These two separate stages of representation and visuomotor execution
are illustrated schematically in Figure
9, in a "conversion-on-demand" model
of visuomotor control. (The predictions of this model for single-unit
recording are provided in Appendix .) In the primary stages, i.e.,
initial perception and memory (Fig. 9A), visual target
direction is stored dynamically in various retinotopic maps. As
described above, these oculocentric representations must be remapped
for each eye movement (Fig. 9B). This is the first stage,
which we believe operates at a relatively global level, either on the
global representation of global visual space (Duhamel et al., 1992;
Tian et al., 1996), on multiple intended targets (Mazzoni et al., 1996;
Snyder et al., 1997), or perhaps on both within different parts of the
cortex. The second stage begins with the selection of particular
subsets of visual data (through further attentional and intentional
mechanisms) relevant for behavior (Mazzoni et al., 1996). The first
geometric transformation in this second process (Fig. 9C)

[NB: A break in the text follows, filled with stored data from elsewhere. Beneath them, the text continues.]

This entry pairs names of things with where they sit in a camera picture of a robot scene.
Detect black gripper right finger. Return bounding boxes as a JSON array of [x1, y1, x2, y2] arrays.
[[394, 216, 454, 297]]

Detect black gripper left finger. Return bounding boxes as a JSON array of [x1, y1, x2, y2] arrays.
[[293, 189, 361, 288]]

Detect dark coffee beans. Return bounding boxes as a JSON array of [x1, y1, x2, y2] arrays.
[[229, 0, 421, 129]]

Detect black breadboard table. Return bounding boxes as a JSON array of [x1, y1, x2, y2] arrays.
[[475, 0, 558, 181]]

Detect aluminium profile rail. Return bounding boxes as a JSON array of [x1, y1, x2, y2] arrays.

would be a position-dependent eye-to-head reference frame
transformation (Zipser and Andersen, 1988; Gauthier et al., 1990;
Crawford and Guitton, 1997), followed by a series of transformations
(Soechting et al., 1991, 1995; Flanders et al., 1992) necessary for
motor execution (Fig. 9D-F). Owing to the
computational complexity of such transformations (e.g., Crawford and
Guitton, 1997), it is biologically economical to place the global
representation stage as early as possible in this sequence, thereby
avoiding unnecessary computations on inessential data. Thus, the
optimal solution seems to be storage of visual signals in a sensory
frame, held available on demand for the motor control systems of the
brain.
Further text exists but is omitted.